Andromeda, dominada por la furia que tanto tiempo había anidado en su pecho, fulminó a su esposo con sus ojos azules y se dirigió a él duramente:

-Si hay alguien que puede decidir sobre tu vergüenza soy yo. Soy yo quien puede perdonarte o no lo que has hecho. Yo soy quien ha estado pasando las noches sola, sintiéndome culpable por algo que no he hecho. Yo me obligaba a fingir que no pasaba nada con la esperanza de que parases, y tú ni siquiera te fijaste en como estaba tu esposa, obsesionado por la pasión.
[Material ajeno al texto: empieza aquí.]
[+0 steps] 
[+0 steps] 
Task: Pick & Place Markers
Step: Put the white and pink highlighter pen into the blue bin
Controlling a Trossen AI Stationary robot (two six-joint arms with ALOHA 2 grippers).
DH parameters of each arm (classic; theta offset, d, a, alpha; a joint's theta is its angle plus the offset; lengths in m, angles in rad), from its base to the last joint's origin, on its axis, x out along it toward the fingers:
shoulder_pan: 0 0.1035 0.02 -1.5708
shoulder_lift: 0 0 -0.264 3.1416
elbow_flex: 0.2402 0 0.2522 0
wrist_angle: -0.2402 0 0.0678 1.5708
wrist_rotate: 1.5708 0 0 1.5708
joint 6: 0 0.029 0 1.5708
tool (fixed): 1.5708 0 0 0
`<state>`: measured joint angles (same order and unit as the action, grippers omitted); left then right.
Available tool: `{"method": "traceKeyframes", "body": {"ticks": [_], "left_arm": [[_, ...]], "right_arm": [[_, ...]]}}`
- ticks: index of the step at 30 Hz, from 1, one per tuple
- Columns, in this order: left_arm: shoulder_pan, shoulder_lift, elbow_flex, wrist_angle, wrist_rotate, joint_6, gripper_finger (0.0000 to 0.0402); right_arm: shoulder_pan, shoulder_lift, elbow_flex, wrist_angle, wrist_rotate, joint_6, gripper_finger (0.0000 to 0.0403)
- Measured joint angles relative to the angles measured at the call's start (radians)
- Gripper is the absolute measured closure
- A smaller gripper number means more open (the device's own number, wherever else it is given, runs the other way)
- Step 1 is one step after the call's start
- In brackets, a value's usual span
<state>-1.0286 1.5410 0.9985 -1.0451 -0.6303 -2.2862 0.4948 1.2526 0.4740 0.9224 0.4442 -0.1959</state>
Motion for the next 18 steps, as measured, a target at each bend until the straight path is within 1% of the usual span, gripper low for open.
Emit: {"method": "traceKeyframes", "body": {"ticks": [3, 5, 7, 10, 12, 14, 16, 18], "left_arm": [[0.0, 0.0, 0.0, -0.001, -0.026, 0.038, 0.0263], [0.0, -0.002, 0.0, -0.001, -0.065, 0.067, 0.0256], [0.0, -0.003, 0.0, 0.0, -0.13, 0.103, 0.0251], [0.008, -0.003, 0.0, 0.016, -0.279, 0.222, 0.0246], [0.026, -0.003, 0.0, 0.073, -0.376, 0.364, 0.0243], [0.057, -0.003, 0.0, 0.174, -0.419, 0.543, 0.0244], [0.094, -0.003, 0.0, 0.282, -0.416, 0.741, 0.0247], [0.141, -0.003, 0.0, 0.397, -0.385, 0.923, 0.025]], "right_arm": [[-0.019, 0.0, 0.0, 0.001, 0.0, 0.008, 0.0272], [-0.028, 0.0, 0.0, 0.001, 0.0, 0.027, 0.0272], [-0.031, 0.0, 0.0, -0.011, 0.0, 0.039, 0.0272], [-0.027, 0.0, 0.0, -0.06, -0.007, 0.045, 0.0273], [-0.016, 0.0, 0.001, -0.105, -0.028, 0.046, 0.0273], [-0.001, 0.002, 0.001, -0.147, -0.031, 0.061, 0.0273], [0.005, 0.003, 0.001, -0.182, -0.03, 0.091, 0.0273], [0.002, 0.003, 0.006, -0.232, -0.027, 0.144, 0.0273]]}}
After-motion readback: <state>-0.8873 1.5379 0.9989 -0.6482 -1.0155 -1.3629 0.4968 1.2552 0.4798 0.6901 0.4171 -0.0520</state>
Has olvidado tus deberes matrimoniales, incluso ahora me abandonas a mi suerte. Ojalá me arrastren las corrientes del Helesponto; sufriría menos que en estos meses a tu lado. Lo peor es que aún te amo, a pesar de todo, a pesar de que has preferido unos ojos negros. Estoy dispuesta a todo, incluso a lo que no debería. No sé si mis plegarias al cielo te han salvado en esta guerra, pero si me abandonas mientras viajo a tierra extranjera mis maldiciones te perseguirán al Hades.

-Yo no puedo perdonarme. No puedo.

-¡Eso no te corresponde a ti decidirlo! No me quites ese derecho.

-Pero.

-Te aseguro que no me ayuda en nada que te suicides aquí. ¿Quieres redimirte? Accede a mi ruego. Queda poco tiempo, decídete. ¿Me vas a abandonar definitivamente?

Afrodita miró aliviada como su hijo se escapaba de Troya con su anciano padre a la espalda y una esposa que se había tornado en sombra. También fue testigo de reencuentro entre Menelao y Helena, que se vieron diez años después de su separación, separación propiciada por ella misma. También vio como Asclepio, aún tambaleándose por su herida, le dio un abrazo a su primo en una última despedida y marchó con sus recuerdos a la batalla. Al mismo tiempo, Nicias dio finalmente la espalda a la guerra que tanto sufrimiento había traído a los mortales en busca de un futuro aún incierto. Sería la voluntad de hombres como Nicias quien determinaría si se rinden a las pasiones ocultas o a las caricias de alguien al otro lado del mar tormentoso. O si finalmente hallarían la paz en un lugar entre siete colinas junto a alguien que les amase a pesar de todo, a pesar de dioses y hombres.